If you spend too much time waiting to try to read signals, you can end up setting the person to your left into exactly the colors that you decide are "open." If you wait to make that decision till midway through the first pack (spending your picks on artifacts and especially eye-popping cards), the person to your left could be solidly in the colors that you have decided to move into. And by about pick 7 or 8, you won't be getting any real returns for the remainder of that pack. That leaves you with just packs 2 and 3 to really take advantage of the colors that you've set yourself in.

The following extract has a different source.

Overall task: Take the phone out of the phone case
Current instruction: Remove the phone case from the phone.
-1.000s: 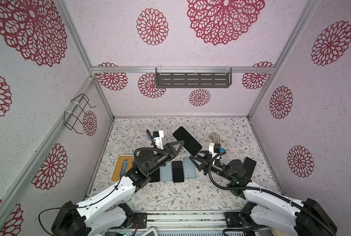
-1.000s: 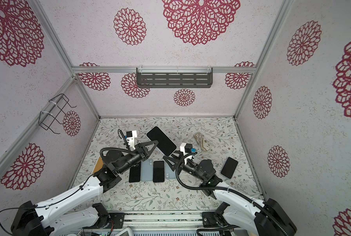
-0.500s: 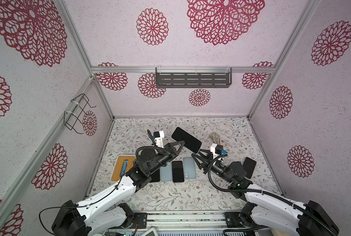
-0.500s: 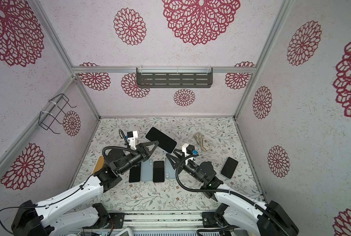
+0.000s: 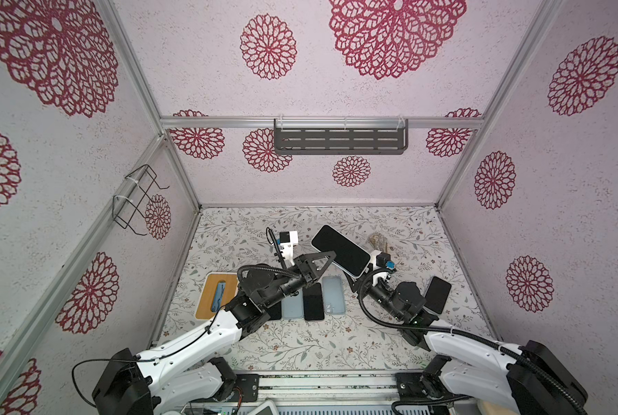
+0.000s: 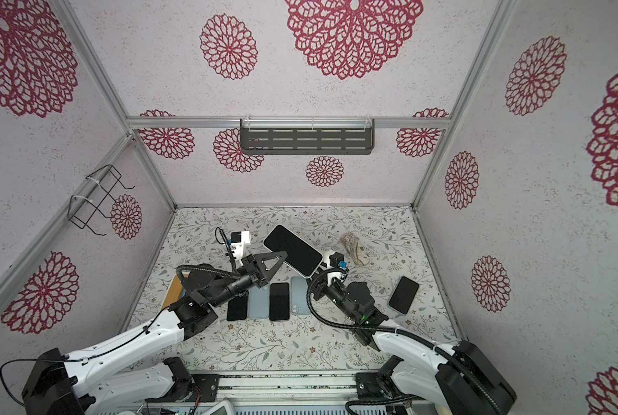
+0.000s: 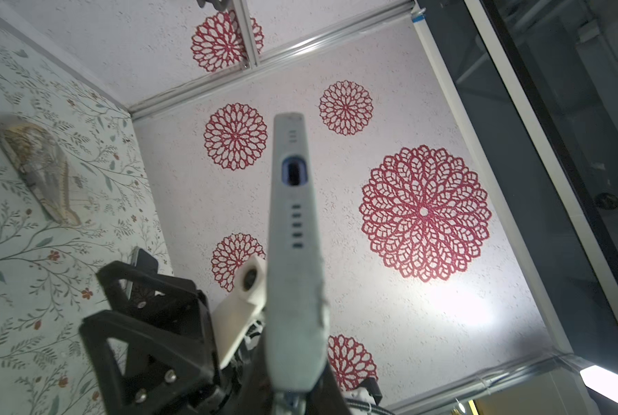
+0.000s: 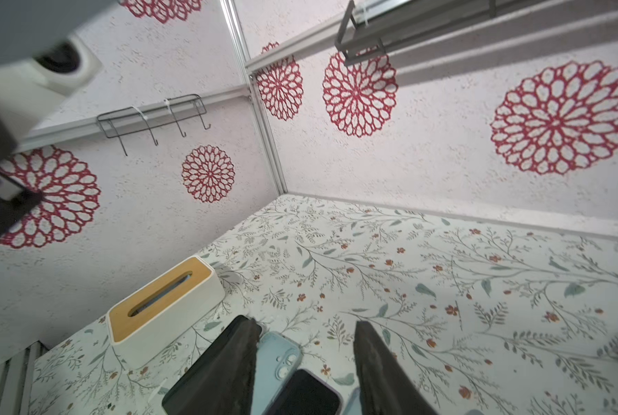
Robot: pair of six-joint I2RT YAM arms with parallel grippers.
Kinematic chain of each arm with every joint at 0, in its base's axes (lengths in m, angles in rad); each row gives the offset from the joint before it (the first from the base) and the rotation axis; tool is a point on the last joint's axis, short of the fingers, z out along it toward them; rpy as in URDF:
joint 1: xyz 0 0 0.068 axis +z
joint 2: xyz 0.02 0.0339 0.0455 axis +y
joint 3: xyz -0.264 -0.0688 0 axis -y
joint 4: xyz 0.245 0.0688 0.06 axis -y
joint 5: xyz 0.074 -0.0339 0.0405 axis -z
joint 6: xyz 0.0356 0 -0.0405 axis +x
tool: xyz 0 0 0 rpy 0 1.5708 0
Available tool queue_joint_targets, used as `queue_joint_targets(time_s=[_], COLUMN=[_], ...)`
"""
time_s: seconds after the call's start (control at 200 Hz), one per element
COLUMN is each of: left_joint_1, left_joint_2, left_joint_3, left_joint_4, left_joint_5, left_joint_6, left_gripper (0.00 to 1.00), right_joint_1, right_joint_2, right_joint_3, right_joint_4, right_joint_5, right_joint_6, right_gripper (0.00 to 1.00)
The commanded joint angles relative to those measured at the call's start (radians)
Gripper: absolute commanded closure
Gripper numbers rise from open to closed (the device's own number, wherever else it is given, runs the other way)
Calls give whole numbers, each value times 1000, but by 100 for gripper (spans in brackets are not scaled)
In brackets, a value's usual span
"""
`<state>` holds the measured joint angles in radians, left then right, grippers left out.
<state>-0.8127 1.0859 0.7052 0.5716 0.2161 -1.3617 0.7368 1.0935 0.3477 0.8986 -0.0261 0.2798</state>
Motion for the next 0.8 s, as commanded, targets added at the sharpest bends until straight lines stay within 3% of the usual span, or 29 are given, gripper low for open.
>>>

But because you waited so long to make a decision, causing the person to your left to go into the very colors that you are in, pack 2 probably won't go that well for you. Leaving you with just pack three to reap the rewards of your flexibility. Which is the same one really good pack that you would have gotten if you had drafted a color or two hard in pack one in order to cut your leftward neighbors off from a color (or colors) that you were interested in drafting. So in fact, your reward for remaining "flexible" in many positions will in fact be functionally identical to the reward that you would have gotten for being "stubborn."
I'll have more on the effects of signaling, flexibility and stubbornness soon. But in the mean time, try thinking about how what you are passing will affect the ways that your neighbors will draft.
A Quick Note on Adventuring Gear
I was surprised to hear how highly some of the commenters in last week's forums rated Adventuring Gear. Up until last week, I was under the impression that Adventuring Gear was being undervalued almost across the board. Apparently there is some more love for Adventuring Gear out there than I thought there was. In fact, there might be a little bit too much love for it.
Because I tend to draft very aggressive decks in Zendikar Limited, I like Adventuring Gear more than most. I will almost always play it in my decks, and I will sometimes take it quite high. That said, it just isn't good enough to take over a top-notch removal spell like a Burst Lightning, a Hideous End, a Disfigure, or a Journey to Nowhere even if you do put a high value on leaving your options open early in a draft.
When it's at its best it's good, but it still isn't great. And there are plenty of times when it's not actually going to live up to your expectations.
Adventuring Gear is really only good in very aggressive decks. So while it doesn't require you to commit to a color, it does require you to be in a certain type of deck to really exploit it. And that's practically as big of a commitment as a mana symbol is.